Even the top 1 percent's dogs live well. Parmar's five purebreds are fed chicken and steak.

"I think it comes down to fundamentals of how I invest," Parmar said. "I didn't go rob a bank."

But even Warren Buffett -- the world's richest man whose estimated wealth hovers around $60 billion -- worries about the burgeoning wealth gap.

"My tax rate is courtesy of the U.S. Congress, and the people that pay very high taxes like my cleaning lady, who pays more on her payroll tax than I pay on capital gains," Buffett said. "This has been a prosperity that has been great for the super rich, and it's been bad for the middle class and I think that should be changed."

So Buffett lives modestly in a modest home and has pledged to give most of his fortune to charity. When asked if he has similar plans, Parmar said, "you're talking about Warren Buffet who is at the end of his career -- I have just started."

Parmar said that he gives 2 to 3 percent of his earnings each year to charity.

"Most of the time with me the question begins with someone who feels strongly in the story and makes me believe in it. And if that happens, I'll do a donation.

And Parmar said he is also helping in other ways, by spending more.

"If everyone at my level stops spending … it's going to hurt the economy even worse," he said.

Robert Frank disagrees. He said a problem occurs "when you say your private jet is for the sake of the greater good, when you say, 'Well, I'm buying this to benefit the larger economy' or 'Look at all the jobs I support.' Forget it. You know, trickle down has its limits, and if you're living in a 45,000-square-foot house, you're doing it for yourself, not for the rest of us."

How Much Is Too Much?

As many of the rest of us struggle with the daily rigors of this economic downturn, Parmar remains a bit, shall we say, disconnected. Take his bills, for example:

"My staff pays them," he said.

And the value of his home?

"I probably think it's gone up in value," he said.

He said that the outcome of the presidential election will "probably not" change his lifestyle.

Frank said that Americans have a love-hate relationship with the rich.

"Americans have always been ambivalent about wealth," he said. "They aspire to be wealthy, but at the same time, they wonder, wait a minute, you know I'm a working schlub, I'm worried about gas prices, and this guy is making more than a billion dollars a year in some cases. They're wondering, wait a minute, how much is too much?"

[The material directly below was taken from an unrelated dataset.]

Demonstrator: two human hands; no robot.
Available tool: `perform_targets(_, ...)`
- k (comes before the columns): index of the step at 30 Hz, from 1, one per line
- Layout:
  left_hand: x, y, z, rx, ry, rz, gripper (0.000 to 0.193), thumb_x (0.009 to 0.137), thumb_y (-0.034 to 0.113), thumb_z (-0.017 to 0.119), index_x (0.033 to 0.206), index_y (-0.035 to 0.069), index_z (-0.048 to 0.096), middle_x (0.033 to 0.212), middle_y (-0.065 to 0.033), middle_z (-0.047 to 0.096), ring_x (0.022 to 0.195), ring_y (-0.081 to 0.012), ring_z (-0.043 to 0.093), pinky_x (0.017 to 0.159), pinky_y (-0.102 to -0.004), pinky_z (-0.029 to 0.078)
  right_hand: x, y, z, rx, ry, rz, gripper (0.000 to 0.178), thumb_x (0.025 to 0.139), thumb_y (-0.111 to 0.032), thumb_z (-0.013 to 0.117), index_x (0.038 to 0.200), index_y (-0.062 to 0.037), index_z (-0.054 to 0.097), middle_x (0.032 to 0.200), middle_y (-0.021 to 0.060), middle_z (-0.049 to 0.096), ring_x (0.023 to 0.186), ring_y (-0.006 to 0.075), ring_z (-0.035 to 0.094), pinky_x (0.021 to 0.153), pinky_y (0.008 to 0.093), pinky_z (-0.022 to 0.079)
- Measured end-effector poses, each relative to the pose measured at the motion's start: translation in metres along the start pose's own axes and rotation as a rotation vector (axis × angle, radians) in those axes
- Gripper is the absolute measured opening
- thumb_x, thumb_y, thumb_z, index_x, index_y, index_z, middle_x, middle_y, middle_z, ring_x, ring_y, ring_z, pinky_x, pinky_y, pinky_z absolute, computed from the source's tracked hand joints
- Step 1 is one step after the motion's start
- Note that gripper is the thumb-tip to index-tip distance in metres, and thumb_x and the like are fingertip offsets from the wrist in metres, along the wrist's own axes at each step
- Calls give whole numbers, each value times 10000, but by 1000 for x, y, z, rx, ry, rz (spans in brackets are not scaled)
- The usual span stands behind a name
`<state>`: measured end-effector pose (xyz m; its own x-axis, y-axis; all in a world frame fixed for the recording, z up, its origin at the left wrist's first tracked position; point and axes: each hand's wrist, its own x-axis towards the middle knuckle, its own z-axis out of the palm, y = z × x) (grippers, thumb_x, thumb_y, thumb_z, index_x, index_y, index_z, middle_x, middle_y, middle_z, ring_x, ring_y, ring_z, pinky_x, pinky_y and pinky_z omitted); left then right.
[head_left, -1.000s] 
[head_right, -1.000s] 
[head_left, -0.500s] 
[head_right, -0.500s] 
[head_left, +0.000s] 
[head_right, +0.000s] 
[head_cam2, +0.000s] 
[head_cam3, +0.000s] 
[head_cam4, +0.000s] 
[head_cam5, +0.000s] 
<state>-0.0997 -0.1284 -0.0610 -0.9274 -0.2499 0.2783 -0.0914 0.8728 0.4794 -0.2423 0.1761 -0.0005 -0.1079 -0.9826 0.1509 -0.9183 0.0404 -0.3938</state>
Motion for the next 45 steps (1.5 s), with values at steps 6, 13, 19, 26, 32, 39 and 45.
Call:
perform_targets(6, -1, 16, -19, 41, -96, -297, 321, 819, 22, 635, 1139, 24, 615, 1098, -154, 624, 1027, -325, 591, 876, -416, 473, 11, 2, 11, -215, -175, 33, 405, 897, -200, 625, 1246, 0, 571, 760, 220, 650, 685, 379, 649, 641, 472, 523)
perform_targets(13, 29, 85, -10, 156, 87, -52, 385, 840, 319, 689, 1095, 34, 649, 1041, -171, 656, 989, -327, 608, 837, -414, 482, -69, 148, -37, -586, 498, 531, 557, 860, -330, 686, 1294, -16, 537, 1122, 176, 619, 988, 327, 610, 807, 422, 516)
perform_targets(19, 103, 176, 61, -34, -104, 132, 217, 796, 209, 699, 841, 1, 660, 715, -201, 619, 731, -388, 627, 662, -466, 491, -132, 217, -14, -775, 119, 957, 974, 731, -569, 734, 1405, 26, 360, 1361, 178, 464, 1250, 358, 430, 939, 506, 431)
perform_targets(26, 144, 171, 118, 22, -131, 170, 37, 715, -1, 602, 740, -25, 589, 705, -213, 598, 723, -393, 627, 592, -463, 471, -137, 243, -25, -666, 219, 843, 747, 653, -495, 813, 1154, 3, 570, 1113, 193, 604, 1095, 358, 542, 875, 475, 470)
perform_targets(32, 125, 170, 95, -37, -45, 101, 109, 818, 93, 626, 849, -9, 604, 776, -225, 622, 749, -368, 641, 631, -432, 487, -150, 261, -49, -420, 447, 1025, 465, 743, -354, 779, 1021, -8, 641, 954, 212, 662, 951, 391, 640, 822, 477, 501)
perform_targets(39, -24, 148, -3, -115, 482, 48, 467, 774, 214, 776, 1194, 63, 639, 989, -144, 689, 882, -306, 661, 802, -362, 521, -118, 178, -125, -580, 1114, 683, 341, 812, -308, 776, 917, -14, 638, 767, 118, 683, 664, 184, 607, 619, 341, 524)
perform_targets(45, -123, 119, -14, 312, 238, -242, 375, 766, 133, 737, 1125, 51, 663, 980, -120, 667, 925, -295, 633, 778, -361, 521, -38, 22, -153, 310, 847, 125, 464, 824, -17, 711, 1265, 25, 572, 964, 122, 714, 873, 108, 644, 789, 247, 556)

Standing inside the bowling alley in his home, Parmar said his lifestyle is not a question of what he needs.

"It's not a question about necessity at all," he said. "You know if you ask the people that know me very well, there is probably less than 10,000 square feet of this house that I actually use on a regular basis."

"I think today's wealthy, in 2008, in the middle of recession, should not be parading around their wealth," said Frank. "But frankly, in their world, they don't see anything wrong with it. So, today's wealthy should be concerned about how they're perceived. For themselves, but also, for the preservation of today's wealthy. If you don't want a revolution in America, you should be quiet about your wealth."

Parmar does have some wealth management advice of his own.

When asked what he'd tell somone who said, "I have $50, what should I do with it?" he replied, "You could go skydiving."

Skydiving?

"Yes," he said. "It's a good way to spend it."